El despertar es tranquilo, como aplastado, con esa sensación de dilatación y bochorno. El desayuno se sirve pausado y los expedicionarios gozan de bastante tiempo para sí mismos. Tras el Olimpo todo guarda una pincelada de tristeza, de momento superado, de final. Se avecina, en la conversación banal en las comidas, en la mirada ausente de los jóvenes, en el cariz de las actividades, la pronta llegada del día dieciséis, la despedida.
Entorno al mediodía, la expedición acude a la alcaldía para un acto oficial, en el que la delegada de turismo relata a los expedicionarios la historia de la ciudad.
Ya finalizando la mañana, los expedicionarios se unen al equipo de cocina para elaborar el menú de hoy: Gnocci de patata. Se ve a un grupo de jóvenes amasando harina, a otro pelando y cortando tubérculos, al de más allá limpiando utensilios. Es tal la energía que transmiten, y estos días saben tanto a adiós, que estas pequeñas cosas le recuerdan a uno la verdad de este proyecto, el sentido de esta aventura. Valores como el compañerismo, la valentía, la autenticidad, se aprecian últimamente más que nunca, en el gesto cotidiano.

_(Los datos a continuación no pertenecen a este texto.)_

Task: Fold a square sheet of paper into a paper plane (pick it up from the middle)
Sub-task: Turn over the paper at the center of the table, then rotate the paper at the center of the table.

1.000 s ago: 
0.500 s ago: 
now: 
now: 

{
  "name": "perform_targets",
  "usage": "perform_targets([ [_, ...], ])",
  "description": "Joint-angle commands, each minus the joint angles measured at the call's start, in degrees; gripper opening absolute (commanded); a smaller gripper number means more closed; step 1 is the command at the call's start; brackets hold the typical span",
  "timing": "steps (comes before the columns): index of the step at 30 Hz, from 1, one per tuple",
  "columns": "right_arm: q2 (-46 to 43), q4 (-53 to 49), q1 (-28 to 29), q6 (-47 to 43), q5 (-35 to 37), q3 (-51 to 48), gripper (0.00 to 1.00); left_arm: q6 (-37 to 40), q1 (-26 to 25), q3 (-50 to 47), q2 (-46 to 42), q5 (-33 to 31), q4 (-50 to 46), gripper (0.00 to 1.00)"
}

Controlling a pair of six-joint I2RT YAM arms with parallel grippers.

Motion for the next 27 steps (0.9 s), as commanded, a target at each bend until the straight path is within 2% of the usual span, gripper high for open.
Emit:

Tras una batida de limpieza, la expedición se desplaza a un parque céntrico, donde tienen lugar dos talleres simultáneos. Por un lado, el origen del 0 y su papel en la manera que tenemos de entender el mundo, por otro, un taller de artes marciales, en concreto Kung-Fu y Moa Tai.
Cuando comienza a atardecer sobre las aguas de un infinito mar en calma, se les da la oportunidad a los expedicionarios de perderse por la ciudad, buscar la manera de imprimir el ambiente en su retina, acumular experiencias, por libre, que permitan articular la realidad griega, alejarse del plano turista. La mayoría de la expedición se inmiscuye en tabernas, bares, plazas y parques. Muchos aprovechan la más mínima oportunidad para entablar conversación con los locales.
Y así, de madrugada, mirando las luces del paseo marítimo, con la esperanza de que esto perdure para siempre, termino esta crónica.